A spokesperson for Temasek confirmed the new VC firm is a 50:50 partnership but declined to comment on the breakdown of the contribution by each party. In response to questions on the governance structure of the fund, the spokesperson said these mechanisms were being discussed and would be announced in due course.

Dilhan Pillay

“This partnership with BlackRock is one of several steps we are taking in our journey to cut the emissions from our portfolio by 2030 to half of the 2010 levels, and ultimately reach net zero by 2050,” the spokesperson told AsianInvestor.

SEEKING SUSTAINABLE PROFITS

Temasek is no doubt scouting technologies that have synergies with its existing investees.

The Singapore state fund, which manages S$306 billion ($214.6 billion) in assets as of March 31, 2020, is a majority shareholder in the likes of Singapore Airlines, Singtel and DBS Bank.

The announcement said Decarbonization Partners would focus on sectors such as emerging fuel sources, grid solutions, battery storage and autonomous vehicles.


 

While the new VC has wider sustainability goals, Temasek and BlackRock are adamant that the firm is profit oriented.

“We are not going to look at sacrificing returns,” Dilhan Pillay, CEO of Temasek International and incoming CEO of Temasek Holdings, told Bloomberg.
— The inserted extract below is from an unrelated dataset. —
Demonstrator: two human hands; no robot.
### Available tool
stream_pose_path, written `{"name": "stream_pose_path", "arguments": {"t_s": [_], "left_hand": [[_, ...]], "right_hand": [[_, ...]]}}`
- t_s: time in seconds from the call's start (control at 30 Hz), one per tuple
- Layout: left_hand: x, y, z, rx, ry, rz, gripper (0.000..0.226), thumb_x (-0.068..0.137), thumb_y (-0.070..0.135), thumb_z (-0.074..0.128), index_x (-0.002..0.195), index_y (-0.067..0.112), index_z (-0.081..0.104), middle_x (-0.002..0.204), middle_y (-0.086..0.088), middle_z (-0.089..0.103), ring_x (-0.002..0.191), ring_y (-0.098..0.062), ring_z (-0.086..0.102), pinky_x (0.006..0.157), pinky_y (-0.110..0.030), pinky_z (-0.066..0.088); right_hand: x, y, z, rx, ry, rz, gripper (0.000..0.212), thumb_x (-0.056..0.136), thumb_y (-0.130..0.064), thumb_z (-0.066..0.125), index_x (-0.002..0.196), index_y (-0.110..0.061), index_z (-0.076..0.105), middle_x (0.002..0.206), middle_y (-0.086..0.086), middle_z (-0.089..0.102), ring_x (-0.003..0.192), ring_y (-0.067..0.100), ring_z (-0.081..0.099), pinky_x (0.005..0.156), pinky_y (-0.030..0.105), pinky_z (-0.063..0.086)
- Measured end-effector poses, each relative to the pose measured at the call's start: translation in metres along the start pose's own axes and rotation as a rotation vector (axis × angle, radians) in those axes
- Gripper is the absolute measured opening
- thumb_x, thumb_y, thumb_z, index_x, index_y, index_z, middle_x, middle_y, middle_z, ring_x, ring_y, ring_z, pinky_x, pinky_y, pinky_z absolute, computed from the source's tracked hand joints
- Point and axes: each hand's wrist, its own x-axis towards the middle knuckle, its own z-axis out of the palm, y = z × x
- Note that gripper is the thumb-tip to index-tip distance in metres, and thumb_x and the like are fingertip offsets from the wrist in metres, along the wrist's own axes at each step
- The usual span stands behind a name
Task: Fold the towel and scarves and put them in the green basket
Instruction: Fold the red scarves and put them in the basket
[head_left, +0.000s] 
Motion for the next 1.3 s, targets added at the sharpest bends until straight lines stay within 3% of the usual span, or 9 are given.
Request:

It is targetting annualised returns of “about 20%”, albeit over the long term given the early-stage nature of the partnership, Pillay added.

Liqian Ma

Besides bringing down so-called green premiums – the additional cost of choosing a clean over a traditional technology – Pillay says early-stage investing has allowed some new solutions to become “acceptable”, citing alternative proteins - plant-based meat substittutes - as an example.

Temasek is an investor in US’s Impossible Foods, Singapore’s Next Gen and Australia's V2food - all of these plant-based meat substitutes are now ubiquitous in restaurants and supermarkets.

For consultants, it's a sign that more sovereign wealth funds are eyeing VC as an asset class, either in search of yield, diversification, or as a means of meeting climate/ESG goals.

"We are not surprised to see asset owners with large pools of capital continue to more intentionally invest in climate tech," said Liqian Ma, head of sustainable and impact investing research at Cambridge Associates.

"This is driven by the desire to capitalise on a growing opportunity set in venture capital, as well as a view that contributing to climate can de-risk and stabilise the broader system in which we reside and operate.”

GROWING VC APPEAL?

However, Temasek remains among a handful of sovereign wealth funds active in VC. Asset owners have traditionally shied away from it due to smaller fund sizes and the higher risk associated with early-stage investments.

The exceptions are Australian superannuation funds, such as Hostplus and First State Super, which see investing in VC as a way to foster tech innovation.

Other large state funds such as the UAE’s Mubadala, and Saudi Arabia’s Public Investment Fund are both limited partners in VC firms – such as Softbank’s $100 billion Vision Fund I – and direct investors in startups.

Global SWF’s report shows 2020 was a record year for direct tech investments by sovereign wealth funds. These totalled $12.7 billion, up 74% up from the previous year, according to the report. IT and biotech investments were among the major sectors.

Lopez believes VC activity may increase among other large sovereign funds such as Abu Dhabi Investment Authority, China Investment Corporation and Qatar Investment Authority. However, he is unsure whether, because of its small scale, it meets the needs of smaller sovereign wealth funds.

These often need to deploy large amounts of capital per investment. Private equity (PE) is therefore often preferred by asset owners looking to increase their allocation to alternatives.

The latest move by Temasek comes on the back of a $500 million investment in impact PE firm Leapfrog in March. In December, Temasek International also hired Steve Howard as its first chief sustainability officer.

This story has been updated to clarify the level of appeal this sort of venture capital fund may have with other sovereign wealth investors.